I do not understand completely the second of these inequalities. If $t_n = b$, since $b$ is an upper bound of $S$ and $x_0$ is its supremum, it follows that $x_0 \leq t_n$, so I understand this. But $n$ is strictly positive, obviously, so $x_0 + \frac{1}{n} > x_0$. If $x_0 = t_n$, then $x_0 + \frac{1}{n} > t_n$. I suppose we have $t_n = x_0 + \frac{1}{n}$ is $x_0 + \frac{1}{n} < b$ and thus $t_n = x_0 + \frac{1}{n}$. Is this correct?

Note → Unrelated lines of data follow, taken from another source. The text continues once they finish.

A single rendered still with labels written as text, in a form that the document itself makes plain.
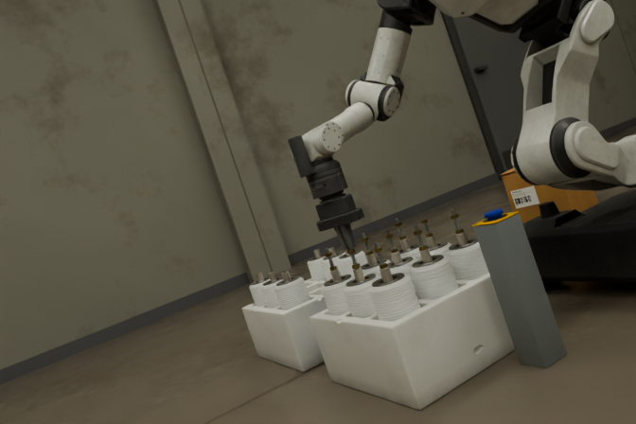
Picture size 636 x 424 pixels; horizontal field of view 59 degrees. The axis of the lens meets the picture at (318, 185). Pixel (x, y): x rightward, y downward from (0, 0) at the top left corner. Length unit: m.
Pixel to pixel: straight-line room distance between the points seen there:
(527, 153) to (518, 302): 0.38
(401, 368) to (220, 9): 3.65
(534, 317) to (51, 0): 3.74
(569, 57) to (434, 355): 0.76
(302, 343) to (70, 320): 2.44
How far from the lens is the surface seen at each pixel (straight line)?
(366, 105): 1.47
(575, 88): 1.49
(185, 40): 4.20
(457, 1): 1.44
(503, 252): 1.20
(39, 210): 3.94
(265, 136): 4.27
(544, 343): 1.27
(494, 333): 1.35
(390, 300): 1.22
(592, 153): 1.40
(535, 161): 1.41
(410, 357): 1.21
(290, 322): 1.68
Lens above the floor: 0.50
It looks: level
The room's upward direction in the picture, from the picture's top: 19 degrees counter-clockwise

Therefore, $\lim t_n = x_0$.
I assume this is also a result of the squeeze lemma, correct?
Observe that each $t_n$ belongs to $[a,b]$ but not to $S$.
If $t_n = b$, then it surely doesn't belong to $S$ since $f(b) > y$. Is the additional argument then that since $x_0$ is the supremum of $S$, then if $x_0 + \frac{1}{n}$ were in $S$, then $x_0$ couldn't be its supremum (a contradiction), then $x_0 + \frac{1}{n}$ cannot be in the set? I think I understand why $t_n$ is not in $S$, but not why they are still in $[a,b]$. Surely $b$ is in $[a,b]$, and I suppose in the case where $x_0 + \frac{1}{n}$ is greater than $b$, then $t_n = b$, so we stay in $[a,b]$. Is that correct?
Therefore, $f(t_n) \geq y$ for all $n$. Therefore, since $f$ is continuous, $f(x_0) = \lim f(t_n) \geq y$. Since $f(x_0) \leq y$ and $f(x_0) \geq y$, it follows that $f(x_0) = y$. Therefore, $\exists x \in (a,b)$ such that $f(x) = y$.
I understand everything here.
I would greatly appreciate any insights on the above points or on something I missed. Thanks in advance.
Here are my comments on your arguments:
If $b$ were in the set $S$, then it would be that $f(b)<y$ which contradicts our assumption. So yes, your conclusion is true.
No, we are trying to construct a sequence which converges to $x_0$. How do we do it? Since for each $n \in \mathbb{N}$, $x_0 - 1/n$ is no longer an upperbound for $S$, we can choose $s_n \in S$ such that $x_0 - 1/n < s_n \le x_0$. Can you see that we constructed a sequence $(s_n)$? And btw, $S$ is a set, it isn't a sequence.
You are right. But there's a typo at the end of previous paragraph: $\lim s_n = x_0$.
Yes, $s_n \in S$ for all $n \in N$, so by definition of $S$, we have $f(s_n) < y$ for all $n \in \mathbb{N}$. To conclude that $f(x_0) = \lim f(s_n) \leq y$, we first notice that $f(s_n) < y$ for all $n \in \mathbb{N}$ then it must be that $\lim f(s_n) \le \lim y = y$ (since $f(s_n)$ is a sequence too!) and by the continuity of $f$, we have $f(s_n) = f(x_0)$
Yet again, $S$ is a set and $(t_n)$ is a sequence.
No, you are incorrect here. Let's first discuss about the first inequality. Since $x_0$ is the lub for $S$ and $b$ is an upperbound for $S$, we have that $x_0 \le b$. Since $x_0 \le b$ and $x_0 < x_0 + 1/n$ for all $n \in \mathbb{N}$, it must be that $x_0 \le \min \{ b, x_0 + 1/n \} = t_n$. The second inequality follows immediately from the definition of minimum, $t_n = \min \{ b, x_0 + 1/n \} \le x_0 + 1/n$.
Yes, you are correct if $x_0 + 1/n$ was in $S$, then $x_0$ would no longer be an upperbound for $S$. The sequence $(t_n)$ is in the set $[a,b]$ because $a \le x_0 \le t_n = \min \{ b, x_0 + 1/n \} \le b$.